▸ **What you need to do**
Pictures do not belong in your copy. Repeat all the other data exactly.
= Beginning of Section =
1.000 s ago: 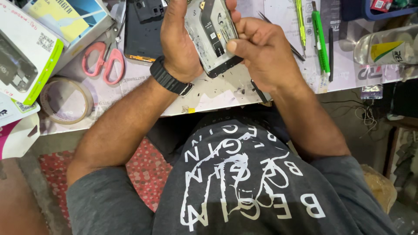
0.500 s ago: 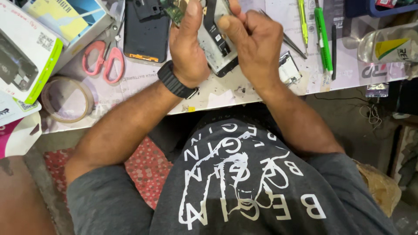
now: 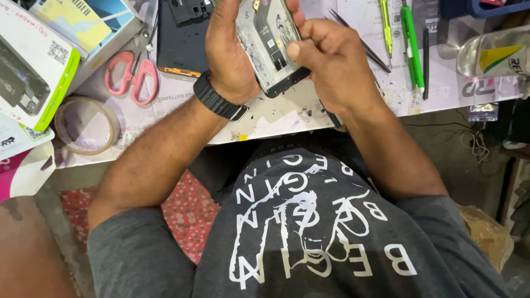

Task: The person uses a metal prying tool to scrape adhesive residue from the interior frame of a disassembled smartphone. They repeatedly scrape and wipe the same area while holding the device with the other hand.

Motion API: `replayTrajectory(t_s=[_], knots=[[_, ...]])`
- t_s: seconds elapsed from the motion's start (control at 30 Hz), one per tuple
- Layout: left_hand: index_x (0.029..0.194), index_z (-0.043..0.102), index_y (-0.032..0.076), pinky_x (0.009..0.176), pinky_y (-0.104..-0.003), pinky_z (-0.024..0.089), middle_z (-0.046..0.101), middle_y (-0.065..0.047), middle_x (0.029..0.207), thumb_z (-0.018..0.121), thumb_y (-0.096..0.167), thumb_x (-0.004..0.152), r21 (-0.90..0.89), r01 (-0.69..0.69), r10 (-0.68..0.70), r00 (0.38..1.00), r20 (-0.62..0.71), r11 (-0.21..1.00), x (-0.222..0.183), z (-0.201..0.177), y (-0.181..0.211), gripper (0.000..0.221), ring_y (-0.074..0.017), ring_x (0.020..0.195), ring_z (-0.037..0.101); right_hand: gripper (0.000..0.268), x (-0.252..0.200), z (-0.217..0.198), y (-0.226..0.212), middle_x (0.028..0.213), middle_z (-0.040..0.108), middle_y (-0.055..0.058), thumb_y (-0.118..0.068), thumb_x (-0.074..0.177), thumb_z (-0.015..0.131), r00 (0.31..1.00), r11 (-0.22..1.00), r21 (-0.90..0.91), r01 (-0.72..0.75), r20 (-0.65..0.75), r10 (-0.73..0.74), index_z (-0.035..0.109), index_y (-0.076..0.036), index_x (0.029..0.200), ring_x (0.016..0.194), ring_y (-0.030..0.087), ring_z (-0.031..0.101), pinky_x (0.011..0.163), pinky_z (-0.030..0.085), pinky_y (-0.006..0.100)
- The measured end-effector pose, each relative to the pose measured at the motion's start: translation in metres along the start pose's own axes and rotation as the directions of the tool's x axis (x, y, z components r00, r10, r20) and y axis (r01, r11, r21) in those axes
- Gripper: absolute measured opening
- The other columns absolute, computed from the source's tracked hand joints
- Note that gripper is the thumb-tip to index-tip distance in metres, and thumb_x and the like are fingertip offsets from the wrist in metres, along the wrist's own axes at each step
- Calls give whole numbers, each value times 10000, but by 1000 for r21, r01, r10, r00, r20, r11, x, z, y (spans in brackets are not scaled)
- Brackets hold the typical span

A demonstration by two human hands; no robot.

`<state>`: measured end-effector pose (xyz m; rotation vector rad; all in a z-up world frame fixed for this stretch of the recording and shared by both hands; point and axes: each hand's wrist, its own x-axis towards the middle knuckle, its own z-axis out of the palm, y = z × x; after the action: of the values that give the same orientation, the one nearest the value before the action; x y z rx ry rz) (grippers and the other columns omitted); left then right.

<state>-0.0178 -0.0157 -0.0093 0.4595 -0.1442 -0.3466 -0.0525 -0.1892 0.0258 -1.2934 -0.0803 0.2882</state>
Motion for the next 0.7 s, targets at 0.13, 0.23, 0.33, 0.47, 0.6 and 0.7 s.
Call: replayTrajectory(t_s=[0.13, 0.23, 0.33, 0.47, 0.6, 0.7], knots=[[1225, 632, -29, 913, -408, 609, 725, -184, 1142, 423, 526, 1060, 55, 21, -20, 1000, -11, 998, 2, 0, 1, 615, -278, 1045, 735, 191, -10, -1, 8, 964, 702, 33, -52, 1022, 663, 1000, 995, 98, 8, 14, -10, 651, 42, 1188, 823, 64, 619, 781, 530, 220], [1211, 646, -52, 916, -397, 604, 725, -184, 1106, 412, 524, 1146, 218, -58, 43, 996, 72, 974, -2, 0, 3, 625, -257, 1007, 729, 146, -7, 3, 26, 980, 687, 36, -48, 1063, 693, 982, 988, -52, 142, -119, -148, 657, 56, 1158, 861, 60, 598, 829, 524, 222], [1203, 643, -55, 930, -389, 603, 722, -181, 1096, 402, 487, 1173, 255, -100, 80, 993, 89, 962, -6, 1, 2, 595, -245, 994, 728, 192, -7, 5, 31, 968, 687, 55, -117, 1142, 692, 960, 940, -264, 217, -118, -254, 652, 70, 1138, 828, 55, 580, 777, 500, 203], [1220, 648, -40, 890, -380, 612, 726, -173, 1070, 395, 478, 1156, 352, -126, 97, 990, 99, 928, -5, 6, 3, 580, -235, 965, 735, 266, -3, 7, 21, 779, 654, -3, -233, 1043, 696, 964, 945, -308, 109, -198, -176, 633, 12, 961, 615, 54, 592, 513, 494, 234], [1201, 634, -42, 918, -384, 595, 715, -170, 1083, 411, 493, 1183, 422, -190, 133, 978, 161, 886, -6, 11, -1, 580, -235, 978, 710, 434, 1, 1, 30, 689, 579, -5, -346, 1086, 717, 944, 855, -495, 156, -181, -276, 669, 22, 862, 613, 53, 493, 517, 392, 240], [1267, 601, -36, 927, -401, 554, 687, -165, 1134, 430, 558, 1138, 316, -72, 26, 988, 149, 946, -10, 15, 1, 632, -243, 1001, 662, 587, 9, -27, 23, 717, 595, 19, -516, 1076, 720, 946, 877, -443, 188, -159, -283, 662, 31, 871, 637, 67, 502, 558, 400, 254]])
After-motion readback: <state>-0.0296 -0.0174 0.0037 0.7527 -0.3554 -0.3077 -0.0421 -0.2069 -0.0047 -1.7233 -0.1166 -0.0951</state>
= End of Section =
▸ **Final answer**
1.000 s ago: 
0.500 s ago: 
now: 

Task: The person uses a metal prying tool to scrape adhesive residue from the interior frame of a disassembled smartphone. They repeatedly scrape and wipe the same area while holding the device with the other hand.

Motion API: `replayTrajectory(t_s=[_], knots=[[_, ...]])`
- t_s: seconds elapsed from the motion's start (control at 30 Hz), one per tuple
- Layout: left_hand: index_x (0.029..0.194), index_z (-0.043..0.102), index_y (-0.032..0.076), pinky_x (0.009..0.176), pinky_y (-0.104..-0.003), pinky_z (-0.024..0.089), middle_z (-0.046..0.101), middle_y (-0.065..0.047), middle_x (0.029..0.207), thumb_z (-0.018..0.121), thumb_y (-0.096..0.167), thumb_x (-0.004..0.152), r21 (-0.90..0.89), r01 (-0.69..0.69), r10 (-0.68..0.70), r00 (0.38..1.00), r20 (-0.62..0.71), r11 (-0.21..1.00), x (-0.222..0.183), z (-0.201..0.177), y (-0.181..0.211), gripper (0.000..0.221), ring_y (-0.074..0.017), ring_x (0.020..0.195), ring_z (-0.037..0.101); right_hand: gripper (0.000..0.268), x (-0.252..0.200), z (-0.217..0.198), y (-0.226..0.212), middle_x (0.028..0.213), middle_z (-0.040..0.108), middle_y (-0.055..0.058), thumb_y (-0.118..0.068), thumb_x (-0.074..0.177), thumb_z (-0.015..0.131), r00 (0.31..1.00), r11 (-0.22..1.00), r21 (-0.90..0.91), r01 (-0.72..0.75), r20 (-0.65..0.75), r10 (-0.73..0.74), index_z (-0.035..0.109), index_y (-0.076..0.036), index_x (0.029..0.200), ring_x (0.016..0.194), ring_y (-0.030..0.087), ring_z (-0.031..0.101), pinky_x (0.011..0.163), pinky_z (-0.030..0.085), pinky_y (-0.006..0.100)
- The measured end-effector pose, each relative to the pose measured at the motion's start: translation in metres along the start pose's own axes and rotation as the directions of the tool's x axis (x, y, z components r00, r10, r20) and y axis (r01, r11, r21) in those axes
- Gripper: absolute measured opening
- The other columns absolute, computed from the source's tracked hand joints
- Note that gripper is the thumb-tip to index-tip distance in metres, and thumb_x and the like are fingertip offsets from the wrist in metres, along the wrist's own axes at each step
- Calls give whole numbers, each value times 10000, but by 1000 for r21, r01, r10, r00, r20, r11, x, z, y (spans in brackets are not scaled)
- Brackets hold the typical span

A demonstration by two human hands; no robot.

`<state>`: measured end-effector pose (xyz m; rotation vector rad; all in a z-up world frame fixed for this stretch of the recording and shared by both hands; point and axes: each hand's wrist, its own x-axis towards the middle knuckle, its own z-axis out of the palm, y = z × x; after the action: of the values that give the same orientation, the one nearest the value before the action; x y z rx ry rz) (grippers and the other columns omitted); left then right.

<state>-0.0178 -0.0157 -0.0093 0.4595 -0.1442 -0.3466 -0.0525 -0.1892 0.0258 -1.2934 -0.0803 0.2882</state>
Motion for the next 0.7 s, targets at 0.13, 0.23, 0.33, 0.47, 0.6 and 0.7 s.
Call: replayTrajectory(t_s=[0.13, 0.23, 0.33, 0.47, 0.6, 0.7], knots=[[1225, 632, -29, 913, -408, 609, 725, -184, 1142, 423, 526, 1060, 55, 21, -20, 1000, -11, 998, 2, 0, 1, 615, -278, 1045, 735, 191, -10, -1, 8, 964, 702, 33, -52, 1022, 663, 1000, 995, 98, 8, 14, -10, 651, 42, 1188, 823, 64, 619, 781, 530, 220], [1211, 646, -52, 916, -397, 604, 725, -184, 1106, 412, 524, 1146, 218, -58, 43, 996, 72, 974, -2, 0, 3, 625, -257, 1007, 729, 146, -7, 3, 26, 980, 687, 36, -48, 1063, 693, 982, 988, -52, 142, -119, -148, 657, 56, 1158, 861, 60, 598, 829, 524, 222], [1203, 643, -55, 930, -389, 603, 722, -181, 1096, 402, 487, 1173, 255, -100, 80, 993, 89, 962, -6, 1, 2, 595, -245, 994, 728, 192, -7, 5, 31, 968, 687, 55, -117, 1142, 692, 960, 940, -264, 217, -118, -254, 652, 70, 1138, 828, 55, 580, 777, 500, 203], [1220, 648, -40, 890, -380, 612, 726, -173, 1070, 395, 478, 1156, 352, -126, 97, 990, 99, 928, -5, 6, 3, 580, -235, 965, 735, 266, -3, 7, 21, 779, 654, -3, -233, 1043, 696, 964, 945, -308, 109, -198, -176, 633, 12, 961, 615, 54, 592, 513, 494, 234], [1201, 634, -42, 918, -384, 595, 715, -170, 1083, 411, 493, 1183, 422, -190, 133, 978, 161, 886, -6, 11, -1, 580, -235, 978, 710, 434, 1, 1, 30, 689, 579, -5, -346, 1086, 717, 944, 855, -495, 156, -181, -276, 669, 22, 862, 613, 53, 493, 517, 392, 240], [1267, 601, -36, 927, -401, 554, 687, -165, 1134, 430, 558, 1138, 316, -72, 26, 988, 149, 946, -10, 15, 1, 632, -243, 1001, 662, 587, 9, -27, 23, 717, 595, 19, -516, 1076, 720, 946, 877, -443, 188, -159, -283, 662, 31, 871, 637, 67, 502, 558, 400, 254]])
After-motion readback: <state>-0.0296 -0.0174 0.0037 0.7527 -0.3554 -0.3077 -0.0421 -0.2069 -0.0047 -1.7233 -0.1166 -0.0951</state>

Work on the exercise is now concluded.